Work instruction:
Exact reproduction of the listing is required. Pictures are not reproduced.

Available data:

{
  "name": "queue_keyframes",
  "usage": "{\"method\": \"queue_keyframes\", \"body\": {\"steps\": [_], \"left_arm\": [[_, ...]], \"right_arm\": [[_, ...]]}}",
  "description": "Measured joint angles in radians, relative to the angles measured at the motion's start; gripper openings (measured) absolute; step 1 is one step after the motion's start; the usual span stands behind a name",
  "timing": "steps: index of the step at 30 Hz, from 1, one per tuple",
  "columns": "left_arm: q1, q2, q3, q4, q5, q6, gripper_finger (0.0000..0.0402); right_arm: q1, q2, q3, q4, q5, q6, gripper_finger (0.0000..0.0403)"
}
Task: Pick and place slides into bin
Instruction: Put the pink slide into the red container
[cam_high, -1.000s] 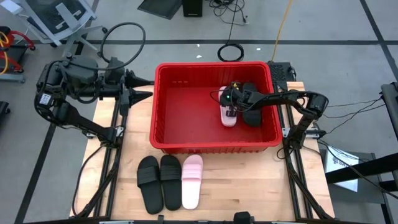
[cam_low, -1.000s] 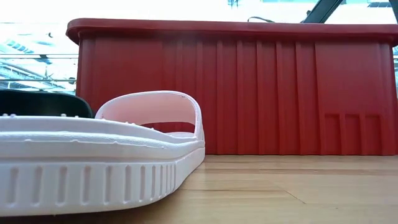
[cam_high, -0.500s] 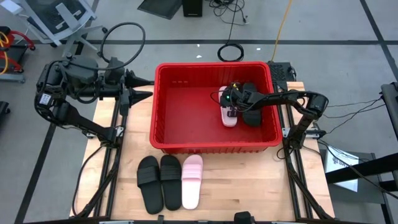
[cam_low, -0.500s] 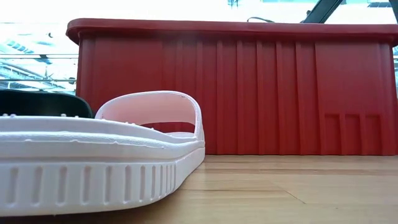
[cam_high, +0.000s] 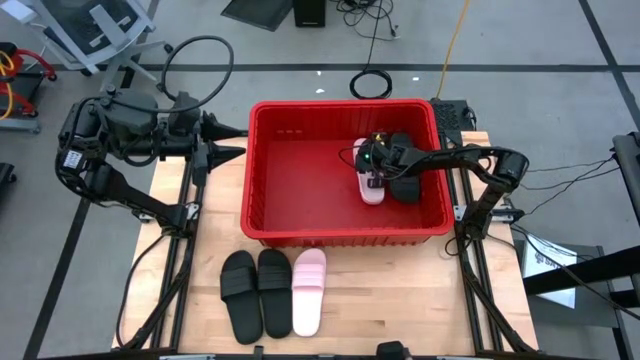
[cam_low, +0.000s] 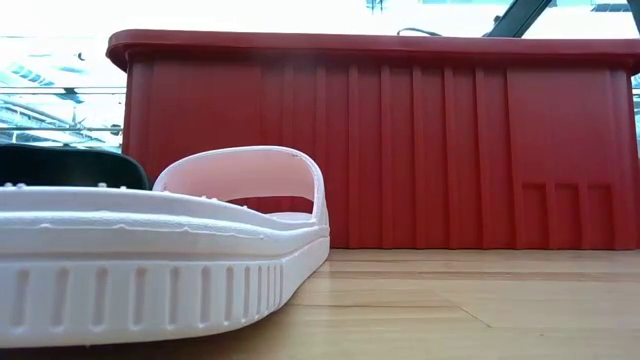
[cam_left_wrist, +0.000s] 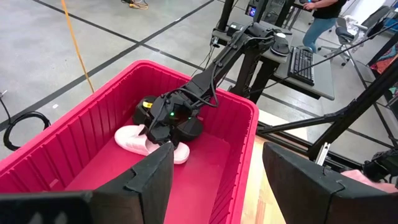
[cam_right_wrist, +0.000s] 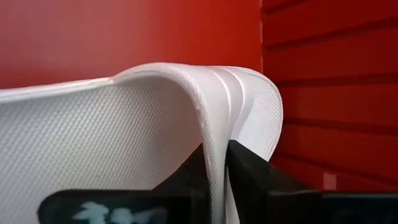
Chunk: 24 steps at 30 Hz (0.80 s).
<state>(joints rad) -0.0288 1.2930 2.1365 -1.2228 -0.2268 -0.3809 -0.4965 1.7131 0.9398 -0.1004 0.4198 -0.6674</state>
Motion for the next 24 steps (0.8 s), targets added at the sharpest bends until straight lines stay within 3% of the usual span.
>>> {"method": "queue_keyframes", "body": {"steps": [24], "left_arm": [[0.0, 0.0, 0.0, 0.001, -0.001, 0.002, 0.0241]], "right_arm": [[0.01, -0.081, 0.0, -0.058, -0.062, 0.031, 0.0146]]}}
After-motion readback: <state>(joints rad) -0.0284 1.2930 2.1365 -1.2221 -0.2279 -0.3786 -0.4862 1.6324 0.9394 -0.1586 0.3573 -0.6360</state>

Exercise response:
{
  "name": "queue_keyframes",
  "usage": "{\"method\": \"queue_keyframes\", \"body\": {\"steps\": [_], \"left_arm\": [[_, ...]], \"right_arm\": [[_, ...]]}}",
  "description": "Measured joint angles in radians, relative to the angles measured at the motion's start; gripper openings (measured) absolute; step 1 is one step after the motion's start; the usual span stands behind a name",
  "timing": "steps: index of the step at 30 Hz, from 1, one per tuple",
  "columns": "left_arm: q1, q2, q3, q4, q5, q6, gripper_finger (0.0000..0.0402); right_arm: q1, q2, q3, q4, q5, q6, gripper_finger (0.0000..0.0403)"
}
Task: Pick and place slides into bin
Instruction: Put the pink slide into the red container
[cam_high, -1.000s] 
[cam_low, -1.000s] 
[cam_high, -0.500s] 
[cam_low, -0.500s] 
[cam_high, +0.000s] 
[cam_low, +0.000s] 
[cam_left_wrist, +0.000s] 
[cam_right_wrist, +0.000s] 
Chunk: 24 steps at 30 Hz (0.80 s).
<state>(joints rad) -0.0288 1.2930 2.1365 -1.2228 -0.2268 -0.3809 -0.4965 1.7131 0.9398 -0.1004 0.4198 -0.6674</state>
Motion for the next 24 steps (0.8 s), targets added at the sharpest bends until straight lines stay within 3% of the usual span.
>>> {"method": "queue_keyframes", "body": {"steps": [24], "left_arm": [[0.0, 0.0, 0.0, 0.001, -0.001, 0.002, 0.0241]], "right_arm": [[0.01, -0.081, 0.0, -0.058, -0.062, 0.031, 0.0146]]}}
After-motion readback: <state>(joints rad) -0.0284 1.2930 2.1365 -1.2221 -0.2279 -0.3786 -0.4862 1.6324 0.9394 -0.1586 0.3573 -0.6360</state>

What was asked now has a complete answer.